▶ HOW TO COMPLETE THIS TASK
Each line with the string "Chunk" is to be copied from the records below.

▶ DATA FOR THIS EXERCISE
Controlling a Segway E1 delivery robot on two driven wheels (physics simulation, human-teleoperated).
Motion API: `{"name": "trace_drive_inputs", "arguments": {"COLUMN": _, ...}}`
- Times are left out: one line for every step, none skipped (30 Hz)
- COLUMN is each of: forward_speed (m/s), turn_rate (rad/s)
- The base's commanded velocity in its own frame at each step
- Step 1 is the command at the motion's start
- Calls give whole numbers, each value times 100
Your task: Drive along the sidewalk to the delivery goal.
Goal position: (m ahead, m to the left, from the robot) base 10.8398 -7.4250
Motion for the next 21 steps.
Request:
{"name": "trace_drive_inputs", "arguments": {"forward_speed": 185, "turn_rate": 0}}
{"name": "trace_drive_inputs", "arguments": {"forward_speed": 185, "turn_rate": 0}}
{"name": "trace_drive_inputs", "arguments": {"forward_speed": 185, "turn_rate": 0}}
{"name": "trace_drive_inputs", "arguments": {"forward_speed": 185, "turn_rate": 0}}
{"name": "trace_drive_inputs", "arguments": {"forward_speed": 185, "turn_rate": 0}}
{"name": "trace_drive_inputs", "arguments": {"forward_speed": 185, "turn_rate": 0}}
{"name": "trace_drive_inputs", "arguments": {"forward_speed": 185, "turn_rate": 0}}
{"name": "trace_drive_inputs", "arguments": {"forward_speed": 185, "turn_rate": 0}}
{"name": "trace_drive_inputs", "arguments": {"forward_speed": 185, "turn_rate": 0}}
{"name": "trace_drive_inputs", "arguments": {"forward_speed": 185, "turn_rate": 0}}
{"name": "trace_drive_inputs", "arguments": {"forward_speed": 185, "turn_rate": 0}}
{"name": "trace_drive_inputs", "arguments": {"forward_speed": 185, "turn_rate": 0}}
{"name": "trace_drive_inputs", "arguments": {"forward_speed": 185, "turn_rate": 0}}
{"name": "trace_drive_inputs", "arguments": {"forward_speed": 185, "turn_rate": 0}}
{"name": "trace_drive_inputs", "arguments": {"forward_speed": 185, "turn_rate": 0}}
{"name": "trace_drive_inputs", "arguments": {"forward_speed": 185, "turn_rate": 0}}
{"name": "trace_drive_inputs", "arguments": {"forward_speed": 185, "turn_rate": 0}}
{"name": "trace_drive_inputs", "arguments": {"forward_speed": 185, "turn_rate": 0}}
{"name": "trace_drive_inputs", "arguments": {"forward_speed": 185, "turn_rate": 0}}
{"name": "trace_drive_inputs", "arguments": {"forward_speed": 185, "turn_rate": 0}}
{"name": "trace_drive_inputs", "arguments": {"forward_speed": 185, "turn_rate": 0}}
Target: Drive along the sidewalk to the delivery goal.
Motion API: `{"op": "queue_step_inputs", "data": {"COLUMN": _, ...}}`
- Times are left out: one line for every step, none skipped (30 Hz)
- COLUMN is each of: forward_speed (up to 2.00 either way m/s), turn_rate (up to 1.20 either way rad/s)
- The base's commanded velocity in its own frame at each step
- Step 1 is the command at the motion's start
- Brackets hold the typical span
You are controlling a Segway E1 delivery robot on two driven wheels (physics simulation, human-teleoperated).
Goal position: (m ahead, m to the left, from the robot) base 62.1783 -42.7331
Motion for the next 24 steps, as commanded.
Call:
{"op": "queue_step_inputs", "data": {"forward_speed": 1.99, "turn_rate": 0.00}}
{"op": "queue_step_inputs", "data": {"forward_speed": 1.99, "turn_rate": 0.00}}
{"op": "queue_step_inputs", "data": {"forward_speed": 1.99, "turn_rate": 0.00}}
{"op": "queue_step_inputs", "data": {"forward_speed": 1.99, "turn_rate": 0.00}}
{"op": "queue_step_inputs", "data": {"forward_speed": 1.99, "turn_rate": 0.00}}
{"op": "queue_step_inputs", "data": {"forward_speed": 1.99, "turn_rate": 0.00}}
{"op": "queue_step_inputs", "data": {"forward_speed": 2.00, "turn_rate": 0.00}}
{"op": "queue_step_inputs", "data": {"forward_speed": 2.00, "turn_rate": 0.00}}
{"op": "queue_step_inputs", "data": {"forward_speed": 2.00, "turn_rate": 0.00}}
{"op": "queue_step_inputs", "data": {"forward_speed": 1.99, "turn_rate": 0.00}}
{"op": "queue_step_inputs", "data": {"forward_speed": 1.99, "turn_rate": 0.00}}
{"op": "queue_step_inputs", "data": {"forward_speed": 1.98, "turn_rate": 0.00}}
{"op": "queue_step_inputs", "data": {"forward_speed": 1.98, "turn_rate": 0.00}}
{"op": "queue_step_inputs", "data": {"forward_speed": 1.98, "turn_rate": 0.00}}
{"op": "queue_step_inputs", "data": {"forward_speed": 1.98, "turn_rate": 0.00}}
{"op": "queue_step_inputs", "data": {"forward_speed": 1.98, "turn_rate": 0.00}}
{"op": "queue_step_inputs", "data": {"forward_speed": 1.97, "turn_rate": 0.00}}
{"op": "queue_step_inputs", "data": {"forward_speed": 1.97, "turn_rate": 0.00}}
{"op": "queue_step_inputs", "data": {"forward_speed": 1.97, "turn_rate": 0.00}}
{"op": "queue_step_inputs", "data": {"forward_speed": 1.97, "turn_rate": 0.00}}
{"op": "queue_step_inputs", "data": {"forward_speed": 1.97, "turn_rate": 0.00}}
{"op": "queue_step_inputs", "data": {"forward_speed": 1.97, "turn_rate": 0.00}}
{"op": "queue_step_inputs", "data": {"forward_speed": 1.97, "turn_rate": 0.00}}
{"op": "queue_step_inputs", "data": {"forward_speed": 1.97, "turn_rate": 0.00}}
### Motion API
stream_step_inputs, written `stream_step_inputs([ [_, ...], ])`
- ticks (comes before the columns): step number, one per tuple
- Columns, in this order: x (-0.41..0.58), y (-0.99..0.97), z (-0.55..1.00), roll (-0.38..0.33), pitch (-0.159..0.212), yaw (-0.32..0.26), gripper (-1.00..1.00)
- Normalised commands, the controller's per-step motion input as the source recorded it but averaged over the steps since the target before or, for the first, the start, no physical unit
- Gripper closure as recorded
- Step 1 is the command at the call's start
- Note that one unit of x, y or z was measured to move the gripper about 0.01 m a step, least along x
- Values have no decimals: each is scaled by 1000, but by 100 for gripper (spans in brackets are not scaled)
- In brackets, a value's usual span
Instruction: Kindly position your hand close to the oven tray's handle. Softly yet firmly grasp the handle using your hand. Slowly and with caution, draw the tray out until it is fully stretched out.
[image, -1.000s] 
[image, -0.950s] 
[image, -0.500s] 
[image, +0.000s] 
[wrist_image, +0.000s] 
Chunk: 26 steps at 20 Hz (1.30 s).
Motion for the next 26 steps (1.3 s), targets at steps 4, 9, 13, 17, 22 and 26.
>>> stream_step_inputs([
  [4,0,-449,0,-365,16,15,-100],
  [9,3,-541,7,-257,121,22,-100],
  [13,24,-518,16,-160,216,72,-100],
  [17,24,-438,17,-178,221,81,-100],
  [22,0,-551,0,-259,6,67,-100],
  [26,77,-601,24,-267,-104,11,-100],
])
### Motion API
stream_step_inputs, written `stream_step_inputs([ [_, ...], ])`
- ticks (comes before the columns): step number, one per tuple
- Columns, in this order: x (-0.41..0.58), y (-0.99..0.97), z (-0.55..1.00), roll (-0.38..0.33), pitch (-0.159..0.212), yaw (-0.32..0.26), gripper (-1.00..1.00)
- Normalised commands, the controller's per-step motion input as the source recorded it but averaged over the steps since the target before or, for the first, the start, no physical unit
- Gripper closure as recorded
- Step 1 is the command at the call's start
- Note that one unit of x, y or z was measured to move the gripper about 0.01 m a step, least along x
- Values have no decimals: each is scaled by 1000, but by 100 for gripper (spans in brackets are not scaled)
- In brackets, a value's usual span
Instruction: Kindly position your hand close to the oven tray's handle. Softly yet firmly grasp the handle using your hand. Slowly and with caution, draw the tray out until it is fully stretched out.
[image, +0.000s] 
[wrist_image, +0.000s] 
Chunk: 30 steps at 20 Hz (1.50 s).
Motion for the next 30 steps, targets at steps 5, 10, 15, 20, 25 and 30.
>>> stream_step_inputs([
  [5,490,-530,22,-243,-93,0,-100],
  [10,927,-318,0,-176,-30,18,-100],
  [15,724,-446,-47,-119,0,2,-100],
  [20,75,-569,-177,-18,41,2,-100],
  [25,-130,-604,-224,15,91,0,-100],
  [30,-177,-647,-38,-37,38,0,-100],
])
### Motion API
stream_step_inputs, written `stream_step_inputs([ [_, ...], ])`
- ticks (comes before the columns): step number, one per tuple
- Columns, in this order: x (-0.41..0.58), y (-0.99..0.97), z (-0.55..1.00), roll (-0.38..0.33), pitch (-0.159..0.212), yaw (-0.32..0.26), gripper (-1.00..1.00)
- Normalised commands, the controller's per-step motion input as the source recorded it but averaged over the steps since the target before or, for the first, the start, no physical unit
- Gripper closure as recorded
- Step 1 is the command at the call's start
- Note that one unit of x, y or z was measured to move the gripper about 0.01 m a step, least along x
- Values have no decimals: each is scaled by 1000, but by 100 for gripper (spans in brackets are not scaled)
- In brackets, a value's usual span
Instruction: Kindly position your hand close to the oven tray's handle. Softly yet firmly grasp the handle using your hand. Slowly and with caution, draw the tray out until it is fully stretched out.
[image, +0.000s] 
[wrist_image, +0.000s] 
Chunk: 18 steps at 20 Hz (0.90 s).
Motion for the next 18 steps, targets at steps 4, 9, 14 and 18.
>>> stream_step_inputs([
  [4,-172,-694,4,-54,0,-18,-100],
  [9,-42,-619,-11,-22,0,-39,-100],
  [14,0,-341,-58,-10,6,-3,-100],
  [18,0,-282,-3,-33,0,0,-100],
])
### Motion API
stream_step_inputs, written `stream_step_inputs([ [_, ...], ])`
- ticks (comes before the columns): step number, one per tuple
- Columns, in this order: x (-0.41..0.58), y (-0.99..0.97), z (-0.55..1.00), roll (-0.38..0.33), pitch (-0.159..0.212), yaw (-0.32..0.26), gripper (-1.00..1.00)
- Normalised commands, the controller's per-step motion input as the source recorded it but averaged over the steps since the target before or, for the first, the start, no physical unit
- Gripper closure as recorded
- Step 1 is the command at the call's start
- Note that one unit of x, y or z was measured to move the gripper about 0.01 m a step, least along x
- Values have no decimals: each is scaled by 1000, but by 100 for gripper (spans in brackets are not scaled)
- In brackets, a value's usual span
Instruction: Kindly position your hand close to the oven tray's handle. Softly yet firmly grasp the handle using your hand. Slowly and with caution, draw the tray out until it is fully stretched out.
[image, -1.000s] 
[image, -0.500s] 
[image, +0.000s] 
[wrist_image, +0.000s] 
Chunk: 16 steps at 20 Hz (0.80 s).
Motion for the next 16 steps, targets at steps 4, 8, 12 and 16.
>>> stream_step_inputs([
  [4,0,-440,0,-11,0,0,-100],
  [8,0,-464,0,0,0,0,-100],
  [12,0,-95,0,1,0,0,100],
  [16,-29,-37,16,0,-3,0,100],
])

▶ EXERCISE OUTPUT
Chunk: 26 steps at 20 Hz (1.30 s).
Chunk: 30 steps at 20 Hz (1.50 s).
Chunk: 18 steps at 20 Hz (0.90 s).
Chunk: 16 steps at 20 Hz (0.80 s).

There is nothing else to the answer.